As I have written before, I have received a lot of advice from readers about how best to do this. It has included having radios blaring away all the time in the garden and recruiting a gang of young boys to pee round its perimeter because ‘foxes will not cross human urine’. One reader even suggested that I buy some alpacas because foxes always give these exotic animals a wide berth. But at last there has been a suggestion that actually appeals to me. It has come in an email from Dr Ciara O’Sullivan of Alice Springs, Australia, who thinks I should acquire an Italian Maremma Sheepdog. This dog, she explains, ‘is traditionally used to protect sheep from wolves, but can bond with and protect other species, including poultry, goats and cattle’.

I know the Maremanno, for we had one at our house in Tuscany for many years and grew to love him dearly. He had turned up there as a puppy — apparently abandoned by its owner, as Italian dogs so often are — and resisted every attempt to send him away again. We weren’t keen to keep him because stray dogs were always turning up at the house, and we had already taken two Dalmatian puppies into care. However, nothing would deter this persistent puppy in his efforts to make our house his home, and so we gave in and decided to keep him. He was given the name Eddy and developed into the noblest, gentlest, most delightful dog that I have ever known.

Eddy was very lucky to survive. He came to us at a time when dogs in Tuscany were dying in their thousands from eating poisoned meat balls planted around the countryside by Italian hunters seeking to protect game birds from their predators. These predators were mainly foxes, but by far the largest number of victims of poisoning were domestic pets. Our then Tuscan neighbour, Muriel Spark, had at least five dogs poisoned in the space of a few years, and our two Dalmatians died in the same way. But Eddy was fastidious about his food, which may explain why he never ate any poisoned meat.

He did, however, nearly meet his end when he barked at an Italian hunter strolling with his shotgun close to our house. The man responded by firing his gun at him, wounding him in an eye and an ear. Eddy bled profusely, but soon recovered and was his usual serene self again. Maremanni are huge mountain dogs with thick white coats, extremely gentle with lambs and children, but sometimes aggressive with strangers.
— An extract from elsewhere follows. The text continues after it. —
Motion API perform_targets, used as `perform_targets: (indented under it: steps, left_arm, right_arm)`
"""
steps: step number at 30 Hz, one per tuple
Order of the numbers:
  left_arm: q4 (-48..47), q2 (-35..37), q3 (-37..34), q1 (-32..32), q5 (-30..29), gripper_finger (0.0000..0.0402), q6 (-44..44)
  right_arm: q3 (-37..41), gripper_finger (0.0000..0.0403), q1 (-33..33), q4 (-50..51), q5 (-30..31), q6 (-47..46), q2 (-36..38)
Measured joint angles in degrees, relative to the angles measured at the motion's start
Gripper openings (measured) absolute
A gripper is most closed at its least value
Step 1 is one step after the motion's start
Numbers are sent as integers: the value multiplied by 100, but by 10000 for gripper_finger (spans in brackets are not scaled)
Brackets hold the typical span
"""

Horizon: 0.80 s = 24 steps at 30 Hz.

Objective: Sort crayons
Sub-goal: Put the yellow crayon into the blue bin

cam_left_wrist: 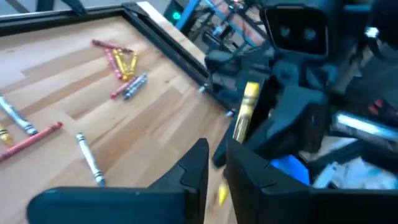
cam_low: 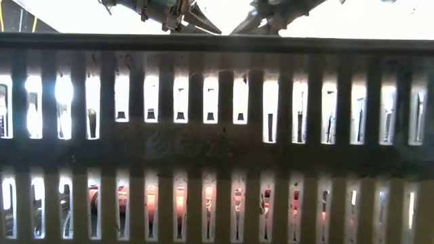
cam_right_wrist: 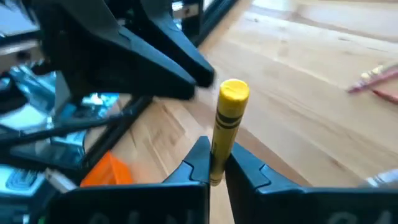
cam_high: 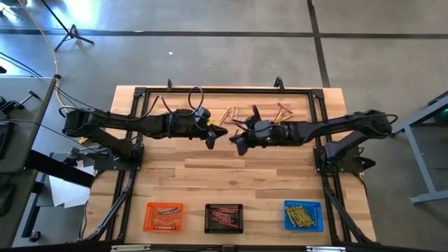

They are excellent guard dogs. Eddy would sit silently for hours on a hillock above our house with a commanding view of the surrounding countryside, ready to respond to any potential threat. There was great sadness when he eventually died.

Dr O’Sullivan included in her email several photographs of Maremanni lying contentedly out of doors among large flocks of chickens that looked equally contented. In one or two of the photos a Maremanno was shown nosing a chicken affectionately. These were touching images, and I have begun to dream of such sights on my lawn in Northamptonshire. These won’t happen soon. First I would need to buy and train a Maremanno, persuading it to bond with chickens. Then I would have to build up a new flock of chickens for it to guard. I haven’t got the time or the energy for such things at the moment, but who knows? One day?